> **Your goal**: Retype only the lines from the top of the records to the line with "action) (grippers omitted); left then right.", including that line but none of the pictures.

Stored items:

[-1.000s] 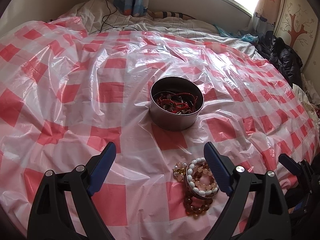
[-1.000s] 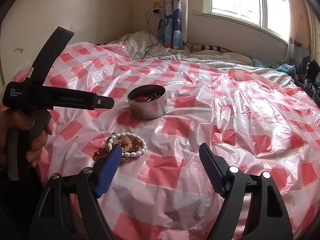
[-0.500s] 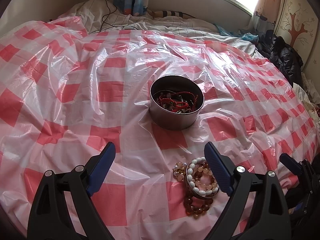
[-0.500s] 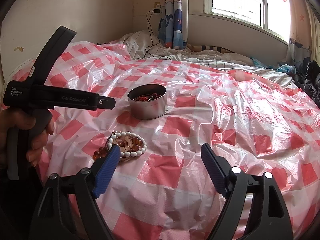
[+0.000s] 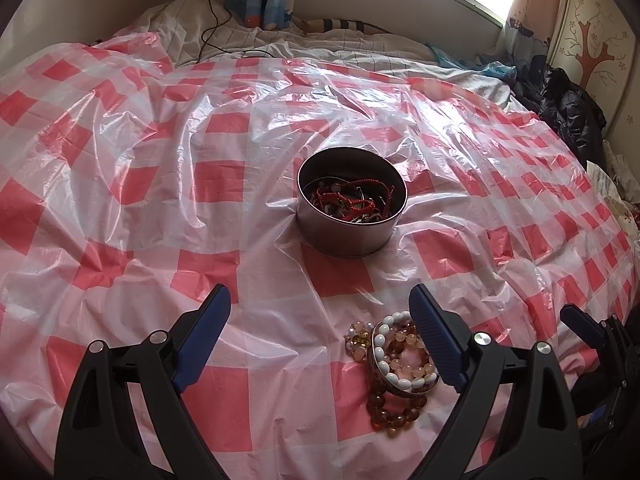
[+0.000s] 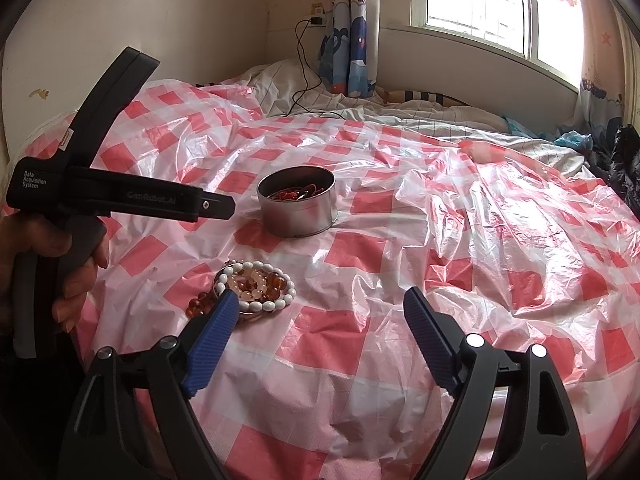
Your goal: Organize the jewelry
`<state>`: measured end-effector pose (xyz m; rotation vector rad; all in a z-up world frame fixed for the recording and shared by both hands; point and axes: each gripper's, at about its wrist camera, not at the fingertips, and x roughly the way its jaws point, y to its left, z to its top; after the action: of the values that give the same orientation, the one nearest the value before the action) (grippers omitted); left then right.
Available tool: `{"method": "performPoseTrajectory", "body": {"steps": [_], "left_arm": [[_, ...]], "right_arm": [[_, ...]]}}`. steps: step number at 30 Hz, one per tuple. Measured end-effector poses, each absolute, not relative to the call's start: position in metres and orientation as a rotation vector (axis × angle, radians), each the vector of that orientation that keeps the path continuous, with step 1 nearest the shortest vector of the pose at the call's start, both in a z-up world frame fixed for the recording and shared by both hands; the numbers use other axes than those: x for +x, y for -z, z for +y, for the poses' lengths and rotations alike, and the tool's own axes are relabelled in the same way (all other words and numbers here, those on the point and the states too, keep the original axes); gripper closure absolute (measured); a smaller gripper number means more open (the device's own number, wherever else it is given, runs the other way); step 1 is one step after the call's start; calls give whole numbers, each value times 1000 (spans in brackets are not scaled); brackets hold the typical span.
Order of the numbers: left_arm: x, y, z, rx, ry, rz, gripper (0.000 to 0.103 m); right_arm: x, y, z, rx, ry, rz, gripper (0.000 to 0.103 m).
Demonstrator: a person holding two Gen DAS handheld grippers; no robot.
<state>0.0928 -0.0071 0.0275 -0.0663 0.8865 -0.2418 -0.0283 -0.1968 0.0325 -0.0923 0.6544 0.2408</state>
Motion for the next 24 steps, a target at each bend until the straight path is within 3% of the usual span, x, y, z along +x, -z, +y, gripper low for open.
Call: {"method": "performPoseTrajectory", "body": {"steps": [24], "left_arm": [[93,-24,-5,-51,235,891,15]], "right_arm": [[-29,-30,-195,-98,-241,656,20]]}}
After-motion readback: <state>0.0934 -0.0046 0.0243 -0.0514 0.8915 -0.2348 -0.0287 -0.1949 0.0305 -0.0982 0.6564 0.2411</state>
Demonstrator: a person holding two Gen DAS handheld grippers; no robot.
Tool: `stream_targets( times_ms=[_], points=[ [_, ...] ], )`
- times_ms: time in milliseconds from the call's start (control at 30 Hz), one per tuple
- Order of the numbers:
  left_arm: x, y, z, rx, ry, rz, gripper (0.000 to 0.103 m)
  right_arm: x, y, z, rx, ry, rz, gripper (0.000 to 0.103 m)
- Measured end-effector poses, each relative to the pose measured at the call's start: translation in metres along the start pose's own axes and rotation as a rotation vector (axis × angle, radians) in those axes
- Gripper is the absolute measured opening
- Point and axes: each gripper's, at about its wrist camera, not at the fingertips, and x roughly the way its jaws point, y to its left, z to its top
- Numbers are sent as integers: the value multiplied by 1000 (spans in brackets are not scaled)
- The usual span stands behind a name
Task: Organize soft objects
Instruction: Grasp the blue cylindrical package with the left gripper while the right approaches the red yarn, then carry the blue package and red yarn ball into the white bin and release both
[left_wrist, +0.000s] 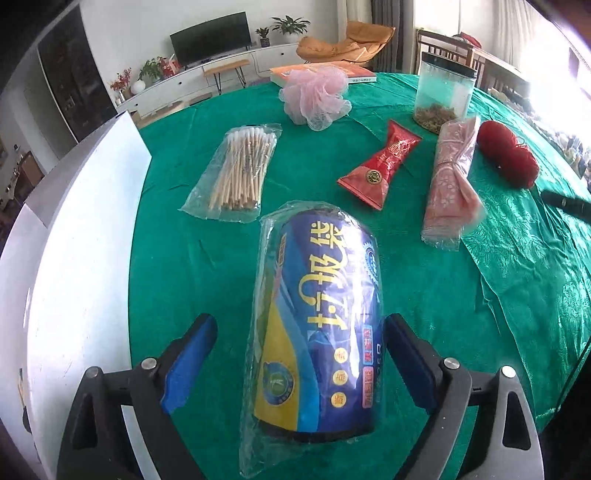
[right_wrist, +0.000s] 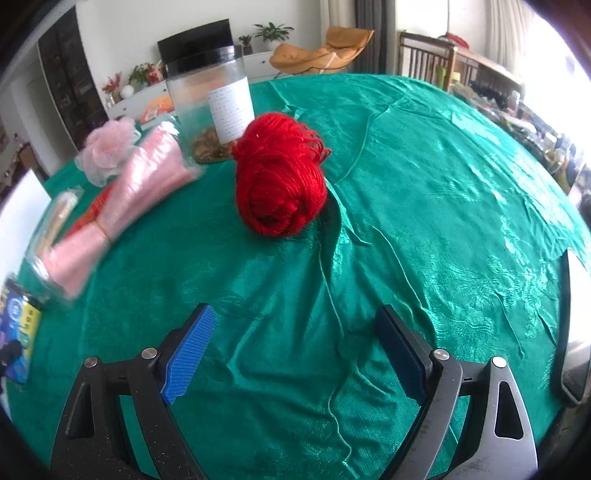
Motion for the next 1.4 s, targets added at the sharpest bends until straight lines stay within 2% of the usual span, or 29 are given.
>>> stream_targets(
  times_ms=[100, 200, 300, 333, 367, 400, 433, 500, 600, 667, 733, 800, 867, 933, 967, 1067, 1133, 1200, 1300, 1400],
  points=[
    [15, -7, 4, 30, 34, 9, 91, -6, 8, 38, -41, -40, -42, 90],
    [18, -9, 4, 37, 38, 40, 91, 22, 28, 72, -132, 51, -49, 90],
    [19, -3, 4, 11, 46, 34, 89, 52, 42, 85, -241, 128, -89, 84],
    [19, 0, 4, 2, 49, 16, 85, 61, 42, 87, -255, 161, -111, 45],
    [19, 2, 4, -8, 51, -12, 72, 66, 37, 91, -245, 168, -112, 40],
    [19, 4, 2, -23, 53, -51, 59, 67, 31, 97, -222, 160, -105, 39],
    [20, 6, 3, -41, 53, -77, 54, 68, 25, 102, -207, 163, -115, 39],
    [20, 6, 6, -52, 49, -54, 52, 68, 17, 114, -180, 153, -128, 38],
    [18, 10, 11, -94, 33, -86, 52, 58, 8, 133, -149, 69, -168, 38],
    [20, 11, 14, -107, 36, -86, 52, 61, 3, 143, -126, 45, -180, 38],
    [23, 12, 15, -107, 47, -82, 52, 78, -4, 149, -113, 93, -174, 39],
    [28, 12, 13, -106, 56, -79, 52, 98, -10, 150, -95, 175, -157, 45],
    [27, 12, 14, -97, 47, -73, 52, 105, -13, 151, -88, 193, -128, 46],
    [25, 16, 18, -126, 46, -110, 52, 107, -15, 158, -81, 196, -132, 41],
    [20, 20, 21, -156, 34, -139, 52, 101, -15, 163, -72, 173, -144, 40],
    [-10, 36, 32, -223, -44, -185, 52, 58, -7, 188, -46, 12, -105, 40],
    [-36, 54, 38, -274, -98, -228, 52, 23, 17, 204, -90, -82, -85, 40],
    [-63, 75, 38, -309, -153, -240, 52, -12, 56, 209, -155, -127, -19, 40],
    [-98, 111, 23, -333, -201, -162, 52, -51, 139, 185, -261, -130, 149, 40],
    [-119, 155, -8, -374, -190, -49, 52, -68, 240, 130, -389, -64, 367, 40]
  ],
)
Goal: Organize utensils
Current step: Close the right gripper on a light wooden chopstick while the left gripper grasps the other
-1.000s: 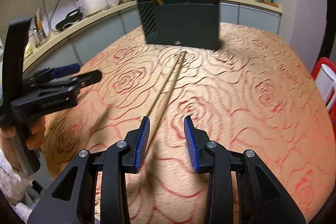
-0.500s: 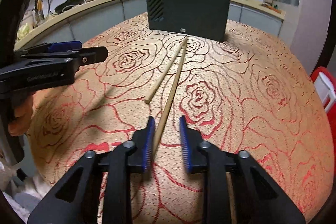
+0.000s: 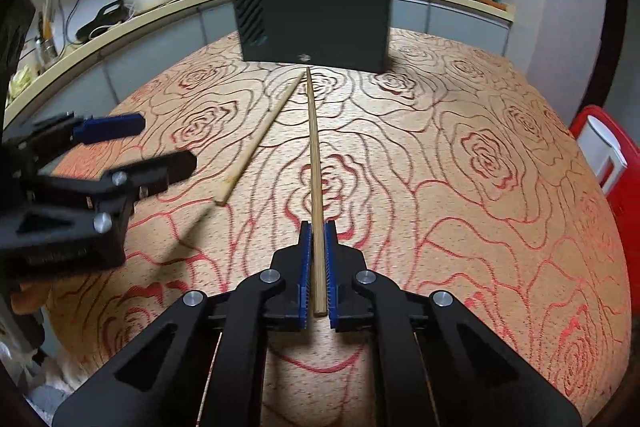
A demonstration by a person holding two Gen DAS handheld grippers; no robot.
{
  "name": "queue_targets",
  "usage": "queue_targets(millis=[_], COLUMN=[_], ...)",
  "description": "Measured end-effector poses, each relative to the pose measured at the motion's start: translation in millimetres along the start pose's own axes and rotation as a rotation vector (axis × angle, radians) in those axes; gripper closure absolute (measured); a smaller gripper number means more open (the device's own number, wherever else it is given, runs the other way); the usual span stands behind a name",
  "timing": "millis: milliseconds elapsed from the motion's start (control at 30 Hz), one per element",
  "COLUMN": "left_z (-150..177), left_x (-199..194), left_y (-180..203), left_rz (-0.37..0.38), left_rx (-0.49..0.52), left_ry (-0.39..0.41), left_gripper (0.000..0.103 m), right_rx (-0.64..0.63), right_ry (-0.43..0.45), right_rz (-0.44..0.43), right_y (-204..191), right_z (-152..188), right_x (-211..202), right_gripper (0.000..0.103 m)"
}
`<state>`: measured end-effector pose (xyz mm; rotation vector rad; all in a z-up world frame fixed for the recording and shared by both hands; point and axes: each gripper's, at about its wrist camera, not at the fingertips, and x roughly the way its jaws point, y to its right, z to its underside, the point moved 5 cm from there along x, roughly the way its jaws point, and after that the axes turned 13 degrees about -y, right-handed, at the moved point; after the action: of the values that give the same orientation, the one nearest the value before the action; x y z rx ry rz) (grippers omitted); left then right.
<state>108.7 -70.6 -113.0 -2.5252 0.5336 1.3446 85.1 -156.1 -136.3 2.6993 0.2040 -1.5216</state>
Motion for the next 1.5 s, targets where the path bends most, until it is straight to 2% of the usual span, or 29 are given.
queue_targets(millis=[200, 300, 367, 467, 600, 833, 933, 1167, 1300, 1400, 1500], left_z=[-5, -9, -10, -9, -7, 1, 4, 4, 4, 3, 3], left_x=[14, 22, 26, 32, 29, 25, 24, 24, 24, 24, 24], left_y=[11, 17, 19, 20, 18, 4, 3, 9, 12, 11, 12], left_rz=[0.055, 0.045, 0.026, -0.002, -0.006, -0.031, -0.007, 0.040, 0.023, 0.026, 0.021], left_rx=[0.006, 0.022, 0.037, 0.050, 0.051, 0.008, -0.014, -0.028, -0.021, -0.023, -0.020], left_ry=[-0.043, -0.060, -0.068, -0.093, -0.089, -0.089, -0.081, -0.065, -0.058, -0.059, -0.056], left_gripper=[0.030, 0.030, 0.035, 0.050, 0.062, 0.072, 0.079, 0.086, 0.092, 0.094, 0.095], right_rx=[0.021, 0.021, 0.021, 0.027, 0.030, 0.036, 0.025, 0.016, -0.003, -0.034, -0.038], right_ry=[0.000, 0.001, 0.003, 0.008, 0.020, 0.022, 0.033, 0.064, 0.078, 0.089, 0.092], right_rz=[0.005, 0.004, -0.002, -0.016, -0.020, -0.048, -0.047, -0.047, -0.053, -0.013, -0.012], right_y=[8, 7, 8, 9, 10, 12, 11, 11, 6, 2, 3], right_z=[0, -1, -1, 0, 1, 5, 11, 17, 17, 17, 16], right_x=[1, 0, 0, -1, -1, -4, -7, -10, -9, -9, -8], right_gripper=[0.096, 0.096, 0.096, 0.096, 0.096, 0.095, 0.094, 0.094, 0.084, 0.084, 0.084])
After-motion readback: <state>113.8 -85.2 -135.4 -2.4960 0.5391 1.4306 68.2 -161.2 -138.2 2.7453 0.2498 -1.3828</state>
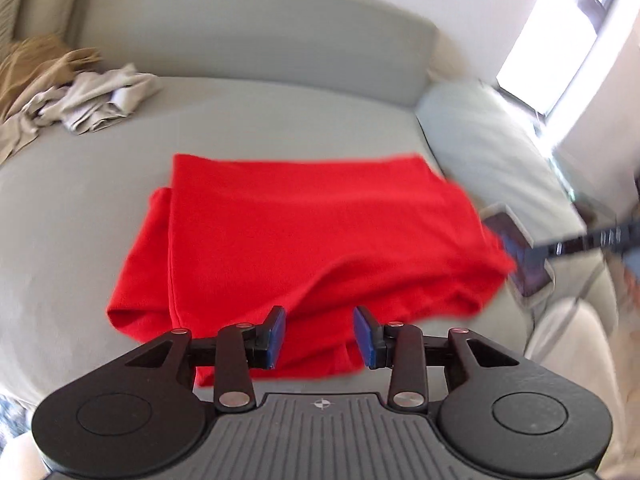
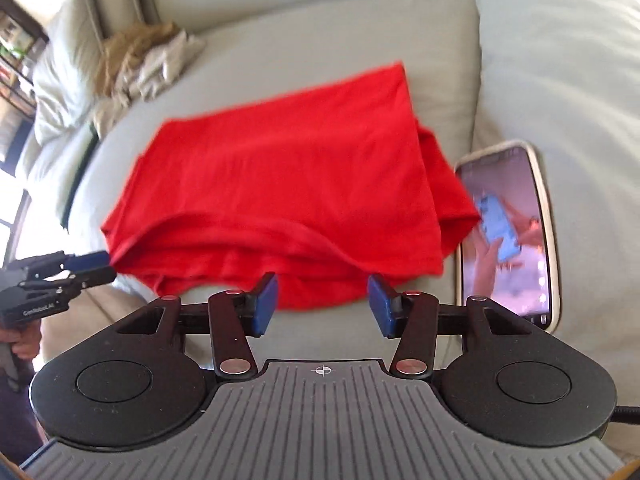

> **Exercise output**:
[-1.000s] 
[-1.000s] 
[-0.500s] 
[-0.500s] 
[+0.000s] 
[+0.000s] 
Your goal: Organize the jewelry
`<state>`: measured end-effector pose (xyz m; rotation vector rad; all in a z-up world frame fixed for the recording and shared by both hands; point and axes: each gripper's, at about its wrist camera, not at the fingertips, and x roughly the way its jaws point, y to its left, z to its top; after the action: of the values that give the same orientation, the one nearest the value before the action) (grippers omitted); left then right.

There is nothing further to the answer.